Now that the Trudeau government is delving into the dark arts of deliverology, a British attempt to improve the quality and productivity of public services, it is a good time to think about whether it works.
Brian Lee Crowley, writing in the Globe and Mail, is dubious.
By Brian Lee Crowley, April 29, 2016
Long is the history of words, originally intended as terms of abuse by their opponents, that are eventually adopted by their original targets. A Tory, for example, comes from a term denoting an Irish highwayman, whereas a Whig was originally a Scottish sheep thief. So too is it with deliverology.
The always irreverent British press coined this ugly neologism as a way to send up the earnest professorial efforts of Michael Barber, brought in by then Labour prime minister Tony Blair to help figure out why it was proving so hard to improve the quality and productivity of British public services. Blair was spending billions on health, education, policing and other public services, but the quality of the results, as experienced by the users of those services, remained stubbornly disappointing. Blair’s solution was to try and do an end run around the allegedly recalcitrant civil service by creating a command and control system centred in the Prime Minister’s Delivery Unit, under Barber’s leadership. Now that Sir Michael is advising the Trudeau government on the dark arts of deliverology, it is a good time to think about whether it works.
Deliverology had many features, but the two chief ones were the attempt to boil desired results down to measurable targets and then holding managers accountable, through carrots and sticks, for success in achieving those targets. This became derisively known as the “culture of targets.” Google that term and see just how popular it is with the great British public.
Of course the first challenge in a target-driven culture is understanding just what the system is expected to deliver, which is often complex and non-intuitive, whereas a culture of targets requires simplicity and clarity. A service that must meet 100 targets is one whose central purpose is unclear and cannot be successfully managed, especially if many of the targets are ones that cannot be acknowledged.
This all puts me in mind of a friend who some years ago was refreshing his doctoral research on the British Housing Act of the late 1950s. He went to interview the man who had been the minister responsible and started his questions with what he thought was the uncontroversial statement that we now knew that the Act in question had been a failure. The former minister energetically demurred. But, my friend spluttered, the stated purpose of the Act was to ensure the construction of 300,000 houses a year. Nothing like that number was built.
Rubbish replied the politician. The purpose of that Act was to remove housing as a topic of partisan contention. It was so successful that housing did not surface as an issue in the three subsequent general elections.
Unacknowledged targets aren’t the only challenge of course. In a recent book Barber himself dismisses one of the standard objections to narrow targets, namely that they create harmful unintended consequences. He then goes on to score an own-goal when he laments a controversy over hospital waiting times during his tenure. Staff had quickly realised that the target, which they found onerous, only applied once people had entered through the hospital doors. Their perfectly logical solution was to prevent people getting inside. Sir Michael decried the professional ethics of the perpetrators, but as one reviewer of his book noted, “a group of people being asked to deliver a target they resist are very likely to find ways to disrupt it.”

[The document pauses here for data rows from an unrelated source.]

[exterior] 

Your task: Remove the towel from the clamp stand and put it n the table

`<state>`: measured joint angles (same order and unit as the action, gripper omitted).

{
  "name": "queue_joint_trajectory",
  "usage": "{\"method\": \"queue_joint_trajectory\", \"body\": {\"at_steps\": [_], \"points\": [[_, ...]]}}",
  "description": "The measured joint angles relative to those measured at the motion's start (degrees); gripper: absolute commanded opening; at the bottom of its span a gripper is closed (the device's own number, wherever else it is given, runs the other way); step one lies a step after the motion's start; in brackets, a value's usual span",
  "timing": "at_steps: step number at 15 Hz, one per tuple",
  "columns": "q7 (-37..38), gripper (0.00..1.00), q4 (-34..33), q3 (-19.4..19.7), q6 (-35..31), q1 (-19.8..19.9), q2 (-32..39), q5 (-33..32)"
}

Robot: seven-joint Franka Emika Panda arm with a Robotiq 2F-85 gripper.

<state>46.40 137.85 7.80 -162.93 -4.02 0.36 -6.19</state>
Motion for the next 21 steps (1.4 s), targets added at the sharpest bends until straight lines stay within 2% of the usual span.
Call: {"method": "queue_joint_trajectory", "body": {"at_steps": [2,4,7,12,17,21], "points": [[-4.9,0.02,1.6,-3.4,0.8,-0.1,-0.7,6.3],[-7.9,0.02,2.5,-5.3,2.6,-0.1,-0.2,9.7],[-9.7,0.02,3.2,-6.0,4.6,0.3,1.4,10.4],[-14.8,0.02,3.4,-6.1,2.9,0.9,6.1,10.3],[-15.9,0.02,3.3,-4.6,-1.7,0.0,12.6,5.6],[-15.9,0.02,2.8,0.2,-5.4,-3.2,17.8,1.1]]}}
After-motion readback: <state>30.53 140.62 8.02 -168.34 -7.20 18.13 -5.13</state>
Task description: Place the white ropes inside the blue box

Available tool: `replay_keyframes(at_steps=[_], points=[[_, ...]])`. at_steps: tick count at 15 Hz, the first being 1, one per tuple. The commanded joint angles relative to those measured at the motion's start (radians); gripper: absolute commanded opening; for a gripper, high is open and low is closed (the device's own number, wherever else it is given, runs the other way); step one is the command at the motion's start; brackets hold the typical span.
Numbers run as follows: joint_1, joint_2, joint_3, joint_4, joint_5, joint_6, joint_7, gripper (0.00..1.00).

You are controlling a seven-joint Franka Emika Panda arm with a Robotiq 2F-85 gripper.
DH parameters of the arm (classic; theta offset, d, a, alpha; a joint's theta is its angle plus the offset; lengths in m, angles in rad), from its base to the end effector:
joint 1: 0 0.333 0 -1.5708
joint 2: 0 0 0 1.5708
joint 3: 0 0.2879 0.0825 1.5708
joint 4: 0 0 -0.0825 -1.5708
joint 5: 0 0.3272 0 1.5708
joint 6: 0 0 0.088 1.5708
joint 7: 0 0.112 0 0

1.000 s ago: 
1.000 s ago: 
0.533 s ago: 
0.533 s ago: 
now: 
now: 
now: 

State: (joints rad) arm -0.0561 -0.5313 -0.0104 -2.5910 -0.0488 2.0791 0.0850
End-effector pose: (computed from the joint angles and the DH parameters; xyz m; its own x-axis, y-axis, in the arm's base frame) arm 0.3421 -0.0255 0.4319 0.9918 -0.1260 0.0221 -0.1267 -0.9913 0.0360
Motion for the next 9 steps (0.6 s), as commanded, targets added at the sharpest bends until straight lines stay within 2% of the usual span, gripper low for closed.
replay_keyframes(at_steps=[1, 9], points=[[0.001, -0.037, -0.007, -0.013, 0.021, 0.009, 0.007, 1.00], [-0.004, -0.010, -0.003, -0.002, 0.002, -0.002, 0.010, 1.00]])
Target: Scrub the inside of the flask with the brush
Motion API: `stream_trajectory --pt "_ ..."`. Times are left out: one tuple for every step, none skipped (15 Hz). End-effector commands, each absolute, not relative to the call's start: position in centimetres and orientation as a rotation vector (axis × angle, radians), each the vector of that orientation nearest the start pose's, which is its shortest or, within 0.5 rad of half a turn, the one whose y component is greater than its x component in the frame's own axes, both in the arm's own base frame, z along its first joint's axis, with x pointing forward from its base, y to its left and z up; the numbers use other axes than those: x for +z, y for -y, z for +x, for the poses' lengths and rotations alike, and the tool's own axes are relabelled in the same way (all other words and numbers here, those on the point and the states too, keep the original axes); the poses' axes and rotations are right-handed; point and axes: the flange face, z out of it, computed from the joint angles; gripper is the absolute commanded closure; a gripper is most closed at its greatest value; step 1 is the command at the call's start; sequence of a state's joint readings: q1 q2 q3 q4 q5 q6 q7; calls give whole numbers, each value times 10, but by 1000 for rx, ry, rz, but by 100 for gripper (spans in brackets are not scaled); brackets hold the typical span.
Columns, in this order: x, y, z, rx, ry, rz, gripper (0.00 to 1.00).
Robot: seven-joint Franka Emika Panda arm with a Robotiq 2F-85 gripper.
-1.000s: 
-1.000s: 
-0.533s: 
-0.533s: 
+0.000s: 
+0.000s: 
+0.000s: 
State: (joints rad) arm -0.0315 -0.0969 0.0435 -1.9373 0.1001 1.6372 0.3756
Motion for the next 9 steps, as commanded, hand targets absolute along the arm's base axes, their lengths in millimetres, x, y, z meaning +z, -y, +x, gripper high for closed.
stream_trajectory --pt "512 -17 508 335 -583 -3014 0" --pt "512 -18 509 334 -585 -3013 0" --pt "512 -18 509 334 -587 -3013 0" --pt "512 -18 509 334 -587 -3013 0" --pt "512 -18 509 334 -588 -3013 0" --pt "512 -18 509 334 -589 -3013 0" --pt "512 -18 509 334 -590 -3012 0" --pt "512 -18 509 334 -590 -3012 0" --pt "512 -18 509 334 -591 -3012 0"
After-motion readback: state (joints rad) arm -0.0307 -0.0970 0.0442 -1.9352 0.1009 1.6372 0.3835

But of course, leaving these objections aside, the central question is whether Sir Michael’s approach works. The record is decidedly mixed. Remember that this king of targets set a central one for his efforts when he opined that public sector productivity ‘is now the central issue of domestic politics’. According to one researcher, using the British national statistics agency’s methodology, in the five years before Barber arrived, the productivity of publicly-funded education increased on average by 2.1 per cent a year; in the following 8 years it fell on average by 0.7 per cent despite unprecedented spending increases intended to lubricate change. No prizes for guessing that the turning point coincides with Barber’s arrival.
No large scale organisation can survive, of course, without some common goals and that includes targets and accountability. But these will only get you so far, in large part because the providers of public services almost always organise to run the services in their own interests rather than those of their clients.
That is why allowing private sector competitors in the provision of public services such as schools and health care is so important. The risk of losing clientele to more effective and responsive alternatives, especially when backed by vouchers and other means of empowering consumers regardless of income, will get you to a better place than a culture of targets within monolithic and self-protective public providers.